An exact copy of all the data is required.
════════════════
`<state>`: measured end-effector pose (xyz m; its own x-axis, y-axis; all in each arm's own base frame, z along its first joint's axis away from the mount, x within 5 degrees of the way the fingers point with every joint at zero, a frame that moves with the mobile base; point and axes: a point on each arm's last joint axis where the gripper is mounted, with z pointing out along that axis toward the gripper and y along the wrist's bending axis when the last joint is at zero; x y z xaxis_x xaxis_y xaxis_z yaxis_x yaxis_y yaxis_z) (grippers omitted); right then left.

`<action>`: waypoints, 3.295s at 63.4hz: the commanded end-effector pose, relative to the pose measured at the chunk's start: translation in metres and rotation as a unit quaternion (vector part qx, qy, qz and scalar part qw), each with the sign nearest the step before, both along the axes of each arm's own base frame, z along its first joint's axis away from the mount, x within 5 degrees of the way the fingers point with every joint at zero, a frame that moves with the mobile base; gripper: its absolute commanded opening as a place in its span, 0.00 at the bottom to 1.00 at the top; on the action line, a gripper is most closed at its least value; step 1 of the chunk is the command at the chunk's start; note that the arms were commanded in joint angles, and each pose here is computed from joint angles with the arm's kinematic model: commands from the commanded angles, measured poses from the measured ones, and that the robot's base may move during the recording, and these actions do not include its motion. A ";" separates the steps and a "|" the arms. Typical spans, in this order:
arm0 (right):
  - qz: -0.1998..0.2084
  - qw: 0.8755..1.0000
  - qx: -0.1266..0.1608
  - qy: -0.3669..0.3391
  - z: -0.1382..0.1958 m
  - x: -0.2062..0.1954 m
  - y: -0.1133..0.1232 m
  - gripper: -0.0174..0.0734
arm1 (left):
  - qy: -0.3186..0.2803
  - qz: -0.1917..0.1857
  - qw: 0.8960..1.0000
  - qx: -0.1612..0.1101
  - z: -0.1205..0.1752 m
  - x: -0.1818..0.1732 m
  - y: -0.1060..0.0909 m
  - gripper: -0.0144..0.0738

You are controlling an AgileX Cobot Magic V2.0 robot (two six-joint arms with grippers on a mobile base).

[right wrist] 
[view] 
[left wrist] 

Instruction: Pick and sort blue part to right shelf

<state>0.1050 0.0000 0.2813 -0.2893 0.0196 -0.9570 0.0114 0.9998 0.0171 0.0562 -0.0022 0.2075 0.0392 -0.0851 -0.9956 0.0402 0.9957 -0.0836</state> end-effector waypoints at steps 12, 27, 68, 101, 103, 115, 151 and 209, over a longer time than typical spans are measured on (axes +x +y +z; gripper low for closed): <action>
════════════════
◆ **Answer**
`<state>`: measured end-effector pose (xyz m; its own x-axis, y-axis; all in each arm's own base frame, z along its first joint's axis away from the mount, x within 5 degrees of the way the fingers point with every joint at zero, a frame that moves with the mobile base; point and axes: a point on each arm's last joint axis where the gripper is mounted, with z pointing out along that axis toward the gripper and y along the wrist's bending axis when the last joint is at zero; x y z xaxis_x xaxis_y xaxis_z yaxis_x yaxis_y yaxis_z) (grippers omitted); right then left.

`<action>`: waypoints, 3.295s at 63.4hz: the commanded end-effector pose, relative to the pose measured at the chunk's start: translation in metres and rotation as a unit quaternion (vector part qx, qy, qz and scalar part qw), each with the sign nearest the step before, both along the axes of each arm's own base frame, z along its first joint's axis away from the mount, x within 5 degrees of the way the fingers point with every joint at zero, a frame that moves with the mobile base; gripper: its absolute commanded opening as a place in its span, 0.00 at the bottom to 1.00 at the top; on the action line, a gripper is most closed at its least value; step 1 of the chunk is the command at the chunk's start; note that the arms were commanded in joint angles, and each pose here is computed from joint angles with the arm's kinematic model: commands from the commanded angles, measured poses from the measured ones, and that the robot's base may move during the recording, and these actions do not include its motion. A ";" separates the steps and a "|" the arms. Typical spans, in this order:
arm0 (right):
  - qz: -0.1998..0.2084
  - qw: 0.8755..1.0000
  - qx: -0.1266..0.1608
  - qy: -0.3669..0.3391
  - z: -0.1382..0.1958 m
  - x: -0.2062..0.1954 m
  - y: -0.1133..0.1232 m
  - gripper: -0.0174..0.0734
arm1 (left):
  - qy: -0.3186..0.2803
  - qz: -0.1917..0.1857
  - qw: 0.8960..1.0000
  - qx: -0.1612..0.1101
  - z: -0.1205..0.1752 m
  - x: -0.1818..0.1732 m
  - y: -0.1060..0.0909 m
  - gripper: -0.0144..0.0738

You are controlling an AgileX Cobot Magic V2.0 robot (two six-joint arms with grippers on a mobile base).

[right wrist] 
[view] 
[left wrist] 

Instruction: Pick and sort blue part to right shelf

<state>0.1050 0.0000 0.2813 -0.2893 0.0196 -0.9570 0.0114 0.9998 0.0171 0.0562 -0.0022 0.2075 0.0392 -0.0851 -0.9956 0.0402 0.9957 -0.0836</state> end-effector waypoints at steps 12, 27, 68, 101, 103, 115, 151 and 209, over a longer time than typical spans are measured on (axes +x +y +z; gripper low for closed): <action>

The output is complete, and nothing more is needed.